多分すっごく怒られると思うけど、せっかく止めてもらえたんだから、ちゃんと償ってください。
あたしからは、それだけです」
●
日が暮れだした頃、6人は満足げな表情を浮かべながら店を出た。謝礼とは別に、店長の、心行くまで食べていってください、という申し出を受けたのだ。
エプロンで手を拭きながらつづりが現れる。すっかり普段の明るい顔に戻っていた。
「ご馳走様でした。美味しかったです」
言って佳槻が会釈する。いやそんな、と胸の前で両手を振るつづりに、星嵐が首を振った。
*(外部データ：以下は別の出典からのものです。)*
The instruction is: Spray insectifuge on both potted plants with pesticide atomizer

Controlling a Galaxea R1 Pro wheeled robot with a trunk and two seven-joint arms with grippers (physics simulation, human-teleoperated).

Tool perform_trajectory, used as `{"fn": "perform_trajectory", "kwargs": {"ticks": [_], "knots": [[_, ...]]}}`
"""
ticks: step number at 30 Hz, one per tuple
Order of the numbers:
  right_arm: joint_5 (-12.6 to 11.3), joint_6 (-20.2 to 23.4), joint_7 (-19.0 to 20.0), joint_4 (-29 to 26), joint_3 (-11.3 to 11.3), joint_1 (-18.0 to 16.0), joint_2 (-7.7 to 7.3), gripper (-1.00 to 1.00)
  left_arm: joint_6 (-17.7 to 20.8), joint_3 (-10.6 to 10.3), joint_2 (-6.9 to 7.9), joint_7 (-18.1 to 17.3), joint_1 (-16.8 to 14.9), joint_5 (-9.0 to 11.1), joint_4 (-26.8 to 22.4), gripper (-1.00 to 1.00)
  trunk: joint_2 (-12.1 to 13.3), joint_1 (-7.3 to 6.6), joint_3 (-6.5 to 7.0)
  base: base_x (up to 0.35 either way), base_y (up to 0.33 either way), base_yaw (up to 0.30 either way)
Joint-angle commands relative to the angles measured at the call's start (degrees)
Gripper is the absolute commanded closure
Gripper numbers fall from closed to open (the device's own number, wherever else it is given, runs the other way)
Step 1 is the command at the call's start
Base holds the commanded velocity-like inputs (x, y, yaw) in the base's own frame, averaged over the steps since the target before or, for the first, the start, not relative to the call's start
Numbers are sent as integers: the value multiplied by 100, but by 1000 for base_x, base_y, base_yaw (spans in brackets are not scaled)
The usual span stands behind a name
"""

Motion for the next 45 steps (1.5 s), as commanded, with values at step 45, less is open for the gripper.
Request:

「本当に美味しかったです。お店を任されるだけの腕前でした」
「そう、ですか? ありがとうございます」
「デザートに関しちゃ俺の方が上手だがな」
デニスは腕を組んで仰け反る。つづりはあごを引いて笑った。
「ウス。修行して味上げとくんで、よかったらまた来てください。今度は娘さんも一緒に」
「ちゃんと腕が上がってたらな」
「なんにせよ余り無茶はしないように。包帯巻いた看板娘は敬遠されてしまうよ」
言い残し、誠二郎は一足先に帰路に着く。
「またなんかあったら呼べよ。手が空いてたら来てやるから」
「あ、人手が足りない時も。まあ俺は気が向いたら、だけど」
恭弥と悠人が手を挙げてから歩き出すと、星嵐、佳槻、デニスもそれぞれの家路をたどり始めた。
「……ありがとうございました!!」
つづりは全員の背中が見えなくなるまで見送ってから、入口の看板を『営業中』に戻し、店の中に帰っていった。